AIM OF THE EXERCISE: Scan the entries that follow and give only the number of lines containing "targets".

RAW DATA:

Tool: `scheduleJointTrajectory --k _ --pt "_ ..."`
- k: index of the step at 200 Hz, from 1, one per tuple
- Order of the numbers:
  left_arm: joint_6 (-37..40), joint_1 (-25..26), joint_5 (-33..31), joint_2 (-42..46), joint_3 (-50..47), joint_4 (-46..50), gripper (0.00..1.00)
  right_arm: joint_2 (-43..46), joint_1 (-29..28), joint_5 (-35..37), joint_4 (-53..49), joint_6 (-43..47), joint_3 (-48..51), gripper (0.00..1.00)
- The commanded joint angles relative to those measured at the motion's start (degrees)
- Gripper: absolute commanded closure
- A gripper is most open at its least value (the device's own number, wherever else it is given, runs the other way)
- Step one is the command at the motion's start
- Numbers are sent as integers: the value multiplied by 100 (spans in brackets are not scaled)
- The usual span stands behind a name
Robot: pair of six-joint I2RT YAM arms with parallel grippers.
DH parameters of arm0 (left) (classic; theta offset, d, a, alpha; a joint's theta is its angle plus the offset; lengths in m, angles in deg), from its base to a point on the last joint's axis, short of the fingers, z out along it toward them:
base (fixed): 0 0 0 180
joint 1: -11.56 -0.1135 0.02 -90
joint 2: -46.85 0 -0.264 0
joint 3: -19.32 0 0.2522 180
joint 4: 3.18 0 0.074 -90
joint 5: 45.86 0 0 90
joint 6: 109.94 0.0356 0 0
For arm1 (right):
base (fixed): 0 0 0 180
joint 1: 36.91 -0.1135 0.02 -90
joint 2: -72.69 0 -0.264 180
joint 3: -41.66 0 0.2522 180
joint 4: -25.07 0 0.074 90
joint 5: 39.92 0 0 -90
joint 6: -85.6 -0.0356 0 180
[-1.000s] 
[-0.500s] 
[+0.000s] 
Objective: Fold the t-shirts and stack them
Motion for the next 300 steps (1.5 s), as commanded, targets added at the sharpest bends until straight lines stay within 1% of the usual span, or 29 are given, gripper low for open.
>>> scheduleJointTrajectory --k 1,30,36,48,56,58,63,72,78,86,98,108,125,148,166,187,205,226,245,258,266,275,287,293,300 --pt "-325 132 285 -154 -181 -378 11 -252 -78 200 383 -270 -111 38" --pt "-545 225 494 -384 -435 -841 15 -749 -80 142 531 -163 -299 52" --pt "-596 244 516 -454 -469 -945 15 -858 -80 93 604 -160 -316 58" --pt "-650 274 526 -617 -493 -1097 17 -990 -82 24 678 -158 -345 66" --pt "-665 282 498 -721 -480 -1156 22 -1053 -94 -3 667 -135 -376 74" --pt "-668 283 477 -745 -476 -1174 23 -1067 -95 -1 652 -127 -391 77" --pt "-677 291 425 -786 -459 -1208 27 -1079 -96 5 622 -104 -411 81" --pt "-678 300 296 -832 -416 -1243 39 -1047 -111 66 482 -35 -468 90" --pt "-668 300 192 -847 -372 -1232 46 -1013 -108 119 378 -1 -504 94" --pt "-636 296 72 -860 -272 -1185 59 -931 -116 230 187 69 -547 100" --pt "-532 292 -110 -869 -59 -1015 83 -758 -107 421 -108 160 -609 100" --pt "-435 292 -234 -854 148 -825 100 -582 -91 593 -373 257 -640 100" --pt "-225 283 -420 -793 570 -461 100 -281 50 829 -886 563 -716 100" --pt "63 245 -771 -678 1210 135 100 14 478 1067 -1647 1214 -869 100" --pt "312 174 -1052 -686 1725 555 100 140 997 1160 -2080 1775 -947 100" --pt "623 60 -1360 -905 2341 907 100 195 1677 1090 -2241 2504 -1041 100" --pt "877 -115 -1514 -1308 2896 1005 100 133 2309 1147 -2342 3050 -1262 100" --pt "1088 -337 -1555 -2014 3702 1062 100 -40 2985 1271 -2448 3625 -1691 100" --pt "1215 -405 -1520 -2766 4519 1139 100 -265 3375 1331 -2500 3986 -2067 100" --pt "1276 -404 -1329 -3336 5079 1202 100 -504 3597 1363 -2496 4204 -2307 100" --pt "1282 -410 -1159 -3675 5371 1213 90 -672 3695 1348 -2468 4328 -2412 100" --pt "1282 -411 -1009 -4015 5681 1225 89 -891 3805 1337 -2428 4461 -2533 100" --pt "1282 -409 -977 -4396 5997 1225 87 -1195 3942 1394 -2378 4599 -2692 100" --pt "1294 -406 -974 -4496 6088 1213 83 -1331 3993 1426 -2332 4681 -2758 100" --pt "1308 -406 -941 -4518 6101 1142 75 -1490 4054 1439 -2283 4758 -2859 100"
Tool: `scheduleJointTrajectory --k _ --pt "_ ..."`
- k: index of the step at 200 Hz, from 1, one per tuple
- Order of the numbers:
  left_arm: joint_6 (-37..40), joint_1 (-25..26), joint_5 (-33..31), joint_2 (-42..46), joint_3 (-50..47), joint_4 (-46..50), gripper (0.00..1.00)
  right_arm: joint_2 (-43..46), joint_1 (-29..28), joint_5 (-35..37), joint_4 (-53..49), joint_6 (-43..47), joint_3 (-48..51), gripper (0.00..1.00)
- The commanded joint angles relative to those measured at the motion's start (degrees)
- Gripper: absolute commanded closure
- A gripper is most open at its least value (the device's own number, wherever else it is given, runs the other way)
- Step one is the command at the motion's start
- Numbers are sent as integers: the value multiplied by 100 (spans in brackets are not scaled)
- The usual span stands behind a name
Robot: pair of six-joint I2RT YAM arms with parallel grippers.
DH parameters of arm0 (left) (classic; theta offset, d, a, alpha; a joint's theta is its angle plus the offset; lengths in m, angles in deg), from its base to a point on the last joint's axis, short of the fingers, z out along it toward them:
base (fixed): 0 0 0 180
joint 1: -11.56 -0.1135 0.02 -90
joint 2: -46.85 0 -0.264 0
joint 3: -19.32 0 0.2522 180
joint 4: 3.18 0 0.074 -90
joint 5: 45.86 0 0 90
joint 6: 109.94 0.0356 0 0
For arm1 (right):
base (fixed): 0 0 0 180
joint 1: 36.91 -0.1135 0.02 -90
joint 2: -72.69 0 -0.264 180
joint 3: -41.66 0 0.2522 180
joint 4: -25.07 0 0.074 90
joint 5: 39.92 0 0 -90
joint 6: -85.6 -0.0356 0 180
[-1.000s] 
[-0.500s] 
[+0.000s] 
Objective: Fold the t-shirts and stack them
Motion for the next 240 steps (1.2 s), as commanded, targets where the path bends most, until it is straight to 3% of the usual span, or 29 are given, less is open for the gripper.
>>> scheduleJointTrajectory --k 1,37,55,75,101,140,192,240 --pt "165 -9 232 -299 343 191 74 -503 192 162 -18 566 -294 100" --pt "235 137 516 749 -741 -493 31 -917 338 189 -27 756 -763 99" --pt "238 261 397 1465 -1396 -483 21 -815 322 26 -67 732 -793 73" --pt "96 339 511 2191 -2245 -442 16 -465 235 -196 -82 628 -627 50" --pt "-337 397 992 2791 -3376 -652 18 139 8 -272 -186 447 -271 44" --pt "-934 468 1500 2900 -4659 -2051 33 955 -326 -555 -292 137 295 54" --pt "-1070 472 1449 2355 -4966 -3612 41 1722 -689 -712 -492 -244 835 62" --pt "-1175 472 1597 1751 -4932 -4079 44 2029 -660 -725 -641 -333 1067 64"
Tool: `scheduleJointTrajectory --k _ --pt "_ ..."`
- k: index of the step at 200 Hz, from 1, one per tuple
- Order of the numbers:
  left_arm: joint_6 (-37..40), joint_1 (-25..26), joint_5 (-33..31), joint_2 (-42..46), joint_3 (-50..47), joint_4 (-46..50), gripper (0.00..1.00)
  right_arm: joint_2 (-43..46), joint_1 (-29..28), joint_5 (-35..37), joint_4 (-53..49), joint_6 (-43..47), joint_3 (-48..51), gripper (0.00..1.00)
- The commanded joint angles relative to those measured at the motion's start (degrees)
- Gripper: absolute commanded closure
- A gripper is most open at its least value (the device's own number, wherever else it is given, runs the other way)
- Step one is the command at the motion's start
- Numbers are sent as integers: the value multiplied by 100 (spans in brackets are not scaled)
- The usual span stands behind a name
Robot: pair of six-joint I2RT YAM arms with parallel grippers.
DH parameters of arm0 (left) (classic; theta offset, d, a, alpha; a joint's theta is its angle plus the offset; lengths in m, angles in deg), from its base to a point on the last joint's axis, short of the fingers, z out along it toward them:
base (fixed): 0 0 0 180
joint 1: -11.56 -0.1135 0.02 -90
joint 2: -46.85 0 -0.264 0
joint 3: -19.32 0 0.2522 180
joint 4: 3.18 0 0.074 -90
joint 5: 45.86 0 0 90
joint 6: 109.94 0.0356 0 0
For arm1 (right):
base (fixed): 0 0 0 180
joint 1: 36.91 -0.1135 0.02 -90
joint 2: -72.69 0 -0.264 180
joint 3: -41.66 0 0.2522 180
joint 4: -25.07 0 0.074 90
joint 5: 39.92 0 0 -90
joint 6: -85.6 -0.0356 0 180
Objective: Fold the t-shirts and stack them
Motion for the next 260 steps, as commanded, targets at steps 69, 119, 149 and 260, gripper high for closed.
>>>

WRITTEN RESPONSE: 3